Consolidation of purchasing power has created a significant opportunity for innovative shifts in financial risk between insurance companies and health-care providers. Since the 1960s, both insurance companies and government have used a traditional fee-for-service/rate-regulated model when paying for hospital and physician services. With managed care, the popular notion has been to transfer some or all of the financial risk from insurance companies and government to the provider sector through the concept known as capitation, thus creating unregulated insurance companies out of provider groups. 

Capitation in its simplest terms is defined as a method of payment for health services in which a provider is paid a fixed amount for each insurance plan member served, regardless of the actual amount of services provided. Rates are generally calculated based on a per-member/per-month formula.

There are many forms of capitated-contract arrangements, including global capitation (all services), specific service capitation (e.g., emergency room visits), primary-care physician capitation, and specialty physician capitation. In any capitation contract, there is a transfer of financial risk from the buying group (insurance company or government) to the provider group (MCOs, BHOs, or DISCOs).

Capitation arrangements dramatically shift the incentives from a fee-for-service environment, where providers make more by doing more, to one in which they make more by doing less. It is this shift in financial risk and related incentives that creates the potential for profiting from restructuring the service delivery system and improving the productivity and efficiency of providers.

Unfortunately, as with any change in economic incentives, capitation also introduces an opportunity for abuse, primarily when necessary services are not provided in the interest or necessity of making a profit for the provider. Capitation-payment methodologies have a rather checkered history in the health-care industry as a result of these shifting, and often conflicting, financial incentives.

There are many instances where capitated-contract arrangements are very appropriate as a mechanism to controls costs and utilization of health and chronic-care services. In order to control the risks associated with capitation, legislative proposals likely will be adopted to address these issues. Among the issues that require specific regulatory or legislative definition: guidelines regarding a patient’s right to information; minimum numbers of patients to be covered under a capitated arrangement; access to care; authorization of services; and numerous issues related to the service provider-patient relationship.

The introduction of competitive-rate negotiation (i.e., capitation) in behavioral health, substance abuse, and disability services will also create an opportunity for for-profit care providers to establish a competitive advantage since their delivery networks are typically not burdened by excess capacity.
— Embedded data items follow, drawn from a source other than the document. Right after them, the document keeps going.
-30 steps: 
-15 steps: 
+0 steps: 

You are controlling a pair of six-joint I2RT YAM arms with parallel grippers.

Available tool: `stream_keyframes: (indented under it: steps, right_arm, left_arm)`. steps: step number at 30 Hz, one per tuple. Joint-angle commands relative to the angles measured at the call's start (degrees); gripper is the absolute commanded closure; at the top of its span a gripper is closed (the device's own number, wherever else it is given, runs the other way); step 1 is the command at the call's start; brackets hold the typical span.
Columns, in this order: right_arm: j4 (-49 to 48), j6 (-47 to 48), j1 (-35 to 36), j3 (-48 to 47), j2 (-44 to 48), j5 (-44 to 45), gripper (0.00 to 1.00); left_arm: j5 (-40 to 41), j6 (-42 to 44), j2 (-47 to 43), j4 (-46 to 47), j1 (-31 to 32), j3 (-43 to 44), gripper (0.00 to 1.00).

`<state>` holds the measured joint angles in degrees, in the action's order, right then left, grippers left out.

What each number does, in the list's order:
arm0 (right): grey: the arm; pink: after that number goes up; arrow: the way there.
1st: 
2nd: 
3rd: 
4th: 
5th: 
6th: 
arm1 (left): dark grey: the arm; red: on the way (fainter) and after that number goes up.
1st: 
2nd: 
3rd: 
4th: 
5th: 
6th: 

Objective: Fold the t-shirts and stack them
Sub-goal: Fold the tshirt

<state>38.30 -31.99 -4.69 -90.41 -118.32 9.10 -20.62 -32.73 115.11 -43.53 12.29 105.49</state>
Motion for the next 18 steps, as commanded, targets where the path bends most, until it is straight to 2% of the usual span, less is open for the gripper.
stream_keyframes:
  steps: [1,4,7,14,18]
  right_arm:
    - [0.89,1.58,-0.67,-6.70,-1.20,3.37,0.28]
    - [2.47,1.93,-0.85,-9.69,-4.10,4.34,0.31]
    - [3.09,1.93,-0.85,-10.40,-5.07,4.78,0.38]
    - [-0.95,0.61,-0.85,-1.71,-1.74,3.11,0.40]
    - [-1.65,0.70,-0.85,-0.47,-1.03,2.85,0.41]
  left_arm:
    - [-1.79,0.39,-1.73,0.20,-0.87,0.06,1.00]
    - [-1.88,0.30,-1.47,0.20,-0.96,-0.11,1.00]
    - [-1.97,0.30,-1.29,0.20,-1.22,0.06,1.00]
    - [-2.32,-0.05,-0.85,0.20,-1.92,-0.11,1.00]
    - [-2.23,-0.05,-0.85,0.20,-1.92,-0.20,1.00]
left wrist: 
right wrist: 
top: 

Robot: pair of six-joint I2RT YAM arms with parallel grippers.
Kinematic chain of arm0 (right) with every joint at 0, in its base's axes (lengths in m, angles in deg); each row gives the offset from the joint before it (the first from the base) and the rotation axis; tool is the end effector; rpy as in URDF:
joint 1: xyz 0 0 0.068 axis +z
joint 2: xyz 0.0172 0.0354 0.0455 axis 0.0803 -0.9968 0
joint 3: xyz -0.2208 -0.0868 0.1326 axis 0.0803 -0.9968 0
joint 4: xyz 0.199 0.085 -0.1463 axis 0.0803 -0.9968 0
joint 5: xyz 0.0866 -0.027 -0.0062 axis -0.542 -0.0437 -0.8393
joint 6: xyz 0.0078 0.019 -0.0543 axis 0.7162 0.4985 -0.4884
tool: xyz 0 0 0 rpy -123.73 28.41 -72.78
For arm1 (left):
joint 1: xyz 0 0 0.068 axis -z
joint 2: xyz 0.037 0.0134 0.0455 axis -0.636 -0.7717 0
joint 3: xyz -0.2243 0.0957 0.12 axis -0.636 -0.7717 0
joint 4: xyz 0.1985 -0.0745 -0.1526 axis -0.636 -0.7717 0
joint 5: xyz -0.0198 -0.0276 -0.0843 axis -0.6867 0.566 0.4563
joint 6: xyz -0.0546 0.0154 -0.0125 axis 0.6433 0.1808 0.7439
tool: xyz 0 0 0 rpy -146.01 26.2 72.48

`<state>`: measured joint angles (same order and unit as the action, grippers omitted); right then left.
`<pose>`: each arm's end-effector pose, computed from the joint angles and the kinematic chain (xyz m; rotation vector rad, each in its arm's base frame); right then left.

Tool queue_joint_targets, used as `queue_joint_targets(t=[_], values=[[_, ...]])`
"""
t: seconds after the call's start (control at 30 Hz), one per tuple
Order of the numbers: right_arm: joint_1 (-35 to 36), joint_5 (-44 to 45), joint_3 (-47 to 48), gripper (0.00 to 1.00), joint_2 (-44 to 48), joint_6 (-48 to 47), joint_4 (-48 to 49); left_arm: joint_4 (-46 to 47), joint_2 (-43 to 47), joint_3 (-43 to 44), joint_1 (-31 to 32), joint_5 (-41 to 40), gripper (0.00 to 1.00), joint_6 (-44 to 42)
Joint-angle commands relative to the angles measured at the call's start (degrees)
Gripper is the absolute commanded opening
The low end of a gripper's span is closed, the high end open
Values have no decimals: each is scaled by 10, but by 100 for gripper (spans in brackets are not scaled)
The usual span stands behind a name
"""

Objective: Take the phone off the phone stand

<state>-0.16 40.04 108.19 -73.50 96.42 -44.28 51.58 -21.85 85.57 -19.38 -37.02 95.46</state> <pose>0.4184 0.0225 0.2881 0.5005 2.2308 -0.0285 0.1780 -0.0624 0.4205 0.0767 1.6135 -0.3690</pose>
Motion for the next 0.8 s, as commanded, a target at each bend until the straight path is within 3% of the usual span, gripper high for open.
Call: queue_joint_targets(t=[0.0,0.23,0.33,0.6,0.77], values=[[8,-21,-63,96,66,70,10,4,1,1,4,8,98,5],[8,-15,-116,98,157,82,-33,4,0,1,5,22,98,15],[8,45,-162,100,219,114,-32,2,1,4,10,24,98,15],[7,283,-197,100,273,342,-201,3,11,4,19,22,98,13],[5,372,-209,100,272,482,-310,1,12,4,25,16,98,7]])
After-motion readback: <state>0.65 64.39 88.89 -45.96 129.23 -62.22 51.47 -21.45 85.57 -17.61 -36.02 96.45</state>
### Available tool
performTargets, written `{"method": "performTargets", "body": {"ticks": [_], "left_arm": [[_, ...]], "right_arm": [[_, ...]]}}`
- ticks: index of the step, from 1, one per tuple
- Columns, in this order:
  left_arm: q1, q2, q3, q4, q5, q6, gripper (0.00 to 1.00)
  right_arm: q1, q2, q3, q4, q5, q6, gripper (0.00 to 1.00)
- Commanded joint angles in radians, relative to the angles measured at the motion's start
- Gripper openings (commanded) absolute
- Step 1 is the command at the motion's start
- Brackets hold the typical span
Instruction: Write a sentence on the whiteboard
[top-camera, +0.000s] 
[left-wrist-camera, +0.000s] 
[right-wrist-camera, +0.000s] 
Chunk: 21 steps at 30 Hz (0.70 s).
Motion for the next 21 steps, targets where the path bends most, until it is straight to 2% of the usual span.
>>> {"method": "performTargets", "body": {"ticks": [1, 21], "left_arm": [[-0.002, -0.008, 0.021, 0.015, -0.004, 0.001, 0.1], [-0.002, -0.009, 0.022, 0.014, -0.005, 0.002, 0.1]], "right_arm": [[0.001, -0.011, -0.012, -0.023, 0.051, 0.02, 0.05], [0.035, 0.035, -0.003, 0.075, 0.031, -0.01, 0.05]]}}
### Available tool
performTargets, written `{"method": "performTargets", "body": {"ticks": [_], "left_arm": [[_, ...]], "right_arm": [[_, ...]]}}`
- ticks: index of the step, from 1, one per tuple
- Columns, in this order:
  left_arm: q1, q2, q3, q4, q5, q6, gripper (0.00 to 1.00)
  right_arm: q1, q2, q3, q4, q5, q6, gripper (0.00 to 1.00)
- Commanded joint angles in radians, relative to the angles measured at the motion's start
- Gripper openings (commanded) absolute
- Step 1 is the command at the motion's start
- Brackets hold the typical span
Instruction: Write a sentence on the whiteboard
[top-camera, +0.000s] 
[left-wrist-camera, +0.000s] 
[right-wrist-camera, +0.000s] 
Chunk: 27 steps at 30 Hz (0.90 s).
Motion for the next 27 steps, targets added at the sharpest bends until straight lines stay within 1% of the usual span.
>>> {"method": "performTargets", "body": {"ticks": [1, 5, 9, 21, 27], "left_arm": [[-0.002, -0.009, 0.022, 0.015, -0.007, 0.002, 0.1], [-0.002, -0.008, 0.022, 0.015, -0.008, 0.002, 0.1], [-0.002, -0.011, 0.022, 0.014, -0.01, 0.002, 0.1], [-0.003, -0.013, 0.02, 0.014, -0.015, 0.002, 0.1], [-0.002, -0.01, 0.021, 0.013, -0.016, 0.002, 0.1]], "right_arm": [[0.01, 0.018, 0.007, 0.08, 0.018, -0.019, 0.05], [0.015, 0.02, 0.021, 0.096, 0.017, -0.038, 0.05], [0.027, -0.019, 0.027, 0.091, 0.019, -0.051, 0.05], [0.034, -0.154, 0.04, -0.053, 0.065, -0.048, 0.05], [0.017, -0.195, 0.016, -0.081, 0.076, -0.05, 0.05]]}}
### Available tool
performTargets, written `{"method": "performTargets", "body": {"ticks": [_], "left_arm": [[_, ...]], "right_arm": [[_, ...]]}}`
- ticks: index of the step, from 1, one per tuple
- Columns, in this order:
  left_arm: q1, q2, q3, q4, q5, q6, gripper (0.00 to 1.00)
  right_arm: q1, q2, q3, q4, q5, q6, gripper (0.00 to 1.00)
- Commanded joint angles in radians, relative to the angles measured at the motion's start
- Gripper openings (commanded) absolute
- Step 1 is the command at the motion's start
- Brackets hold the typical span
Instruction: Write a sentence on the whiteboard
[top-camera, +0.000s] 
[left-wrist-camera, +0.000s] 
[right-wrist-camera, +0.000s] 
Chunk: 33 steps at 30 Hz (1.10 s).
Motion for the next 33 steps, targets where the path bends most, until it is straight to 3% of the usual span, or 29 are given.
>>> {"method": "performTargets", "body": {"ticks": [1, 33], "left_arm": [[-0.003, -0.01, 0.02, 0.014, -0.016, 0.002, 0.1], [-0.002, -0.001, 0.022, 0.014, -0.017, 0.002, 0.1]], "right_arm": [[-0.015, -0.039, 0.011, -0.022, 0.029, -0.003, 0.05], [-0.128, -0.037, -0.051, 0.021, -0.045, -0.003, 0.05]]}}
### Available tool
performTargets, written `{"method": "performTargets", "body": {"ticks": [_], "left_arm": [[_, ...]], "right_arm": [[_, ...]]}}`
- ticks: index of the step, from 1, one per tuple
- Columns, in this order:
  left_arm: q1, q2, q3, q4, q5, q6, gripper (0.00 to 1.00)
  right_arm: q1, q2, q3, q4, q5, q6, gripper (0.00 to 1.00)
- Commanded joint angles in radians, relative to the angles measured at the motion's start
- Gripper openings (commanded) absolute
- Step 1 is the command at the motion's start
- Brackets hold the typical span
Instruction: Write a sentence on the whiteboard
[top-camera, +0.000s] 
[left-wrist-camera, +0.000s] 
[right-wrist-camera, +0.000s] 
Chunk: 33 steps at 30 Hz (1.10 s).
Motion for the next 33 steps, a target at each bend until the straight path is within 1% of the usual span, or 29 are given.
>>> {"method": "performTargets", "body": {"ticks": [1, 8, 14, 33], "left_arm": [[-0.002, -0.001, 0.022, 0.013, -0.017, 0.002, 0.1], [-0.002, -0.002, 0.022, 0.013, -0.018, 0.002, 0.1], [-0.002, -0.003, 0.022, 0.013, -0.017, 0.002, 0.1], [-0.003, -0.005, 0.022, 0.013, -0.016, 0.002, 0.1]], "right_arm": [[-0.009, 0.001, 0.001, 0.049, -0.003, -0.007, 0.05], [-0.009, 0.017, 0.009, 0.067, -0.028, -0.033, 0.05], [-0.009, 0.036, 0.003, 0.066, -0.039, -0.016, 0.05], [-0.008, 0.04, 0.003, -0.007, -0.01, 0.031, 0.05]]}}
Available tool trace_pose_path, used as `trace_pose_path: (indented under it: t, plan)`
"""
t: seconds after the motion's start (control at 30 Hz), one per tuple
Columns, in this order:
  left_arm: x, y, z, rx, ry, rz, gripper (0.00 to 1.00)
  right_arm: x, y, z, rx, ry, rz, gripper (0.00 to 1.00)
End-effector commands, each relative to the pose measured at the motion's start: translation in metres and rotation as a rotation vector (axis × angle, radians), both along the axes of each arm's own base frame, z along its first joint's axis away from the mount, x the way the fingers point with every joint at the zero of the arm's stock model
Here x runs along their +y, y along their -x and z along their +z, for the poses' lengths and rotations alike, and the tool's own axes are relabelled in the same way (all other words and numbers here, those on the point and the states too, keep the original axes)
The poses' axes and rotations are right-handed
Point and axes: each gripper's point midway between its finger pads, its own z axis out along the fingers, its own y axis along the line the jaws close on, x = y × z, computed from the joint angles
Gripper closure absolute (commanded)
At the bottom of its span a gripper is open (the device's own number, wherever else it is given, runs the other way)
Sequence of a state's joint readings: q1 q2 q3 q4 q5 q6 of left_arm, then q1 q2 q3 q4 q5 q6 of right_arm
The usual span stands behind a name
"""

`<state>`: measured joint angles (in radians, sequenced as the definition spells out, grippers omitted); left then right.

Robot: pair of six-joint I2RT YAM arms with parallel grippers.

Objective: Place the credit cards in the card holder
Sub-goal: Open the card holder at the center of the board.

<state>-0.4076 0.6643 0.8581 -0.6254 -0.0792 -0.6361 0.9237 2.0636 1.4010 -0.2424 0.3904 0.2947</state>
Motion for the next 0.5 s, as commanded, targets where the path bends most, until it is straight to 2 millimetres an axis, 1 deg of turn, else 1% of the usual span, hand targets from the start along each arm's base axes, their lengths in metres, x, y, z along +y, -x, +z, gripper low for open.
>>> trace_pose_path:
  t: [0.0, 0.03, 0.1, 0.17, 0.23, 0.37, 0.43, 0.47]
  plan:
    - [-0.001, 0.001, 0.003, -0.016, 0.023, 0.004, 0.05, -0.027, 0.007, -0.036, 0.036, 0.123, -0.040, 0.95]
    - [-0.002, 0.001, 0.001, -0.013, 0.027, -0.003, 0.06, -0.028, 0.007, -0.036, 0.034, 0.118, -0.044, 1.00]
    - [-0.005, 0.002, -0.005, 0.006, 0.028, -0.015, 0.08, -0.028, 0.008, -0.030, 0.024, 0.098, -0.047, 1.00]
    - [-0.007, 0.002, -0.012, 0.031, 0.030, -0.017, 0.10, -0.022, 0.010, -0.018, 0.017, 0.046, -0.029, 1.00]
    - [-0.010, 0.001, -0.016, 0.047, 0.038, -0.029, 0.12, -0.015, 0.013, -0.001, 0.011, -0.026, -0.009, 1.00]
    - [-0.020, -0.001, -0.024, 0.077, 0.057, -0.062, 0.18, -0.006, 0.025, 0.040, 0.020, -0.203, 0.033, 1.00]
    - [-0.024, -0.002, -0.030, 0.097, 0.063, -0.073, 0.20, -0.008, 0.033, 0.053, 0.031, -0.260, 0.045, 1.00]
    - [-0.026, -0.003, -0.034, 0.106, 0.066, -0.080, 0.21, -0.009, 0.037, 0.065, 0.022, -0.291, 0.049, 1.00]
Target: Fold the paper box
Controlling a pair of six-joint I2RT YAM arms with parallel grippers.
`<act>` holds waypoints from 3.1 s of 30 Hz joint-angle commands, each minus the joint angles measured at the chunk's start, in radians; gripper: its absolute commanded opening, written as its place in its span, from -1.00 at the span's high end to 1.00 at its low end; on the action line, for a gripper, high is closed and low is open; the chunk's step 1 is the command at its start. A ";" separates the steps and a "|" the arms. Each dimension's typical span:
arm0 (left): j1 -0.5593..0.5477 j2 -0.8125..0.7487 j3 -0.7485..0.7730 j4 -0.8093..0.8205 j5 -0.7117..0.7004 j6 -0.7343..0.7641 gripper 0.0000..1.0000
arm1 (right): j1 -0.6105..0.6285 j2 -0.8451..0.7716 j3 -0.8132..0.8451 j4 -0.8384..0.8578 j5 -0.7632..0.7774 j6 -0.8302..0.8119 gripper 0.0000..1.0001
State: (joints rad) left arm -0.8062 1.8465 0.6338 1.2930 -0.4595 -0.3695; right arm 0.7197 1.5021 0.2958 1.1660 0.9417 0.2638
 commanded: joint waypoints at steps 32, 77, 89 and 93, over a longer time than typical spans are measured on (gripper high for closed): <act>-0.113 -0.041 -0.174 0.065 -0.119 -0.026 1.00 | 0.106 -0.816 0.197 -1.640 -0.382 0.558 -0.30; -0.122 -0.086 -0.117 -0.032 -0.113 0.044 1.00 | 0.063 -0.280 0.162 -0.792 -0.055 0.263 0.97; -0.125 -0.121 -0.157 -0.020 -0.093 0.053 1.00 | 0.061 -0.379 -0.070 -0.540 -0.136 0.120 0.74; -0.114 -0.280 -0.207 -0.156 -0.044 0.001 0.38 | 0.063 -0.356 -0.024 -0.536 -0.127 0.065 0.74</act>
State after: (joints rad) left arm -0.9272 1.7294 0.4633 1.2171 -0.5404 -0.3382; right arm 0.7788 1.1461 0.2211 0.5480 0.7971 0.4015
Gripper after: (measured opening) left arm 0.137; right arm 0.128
Our local health-care community has a long and generally successful history of cooperative community-based health-care planning. The sea change currently in process for mental health, substance abuse, and disability service providers creates an environment that will result in the restructuring of our delivery system for the most vulnerable members of our community. The question is whether a competitive model or a cooperative model will be used. We may need both in order to complete an effective restructuring for the most vulnerable among us.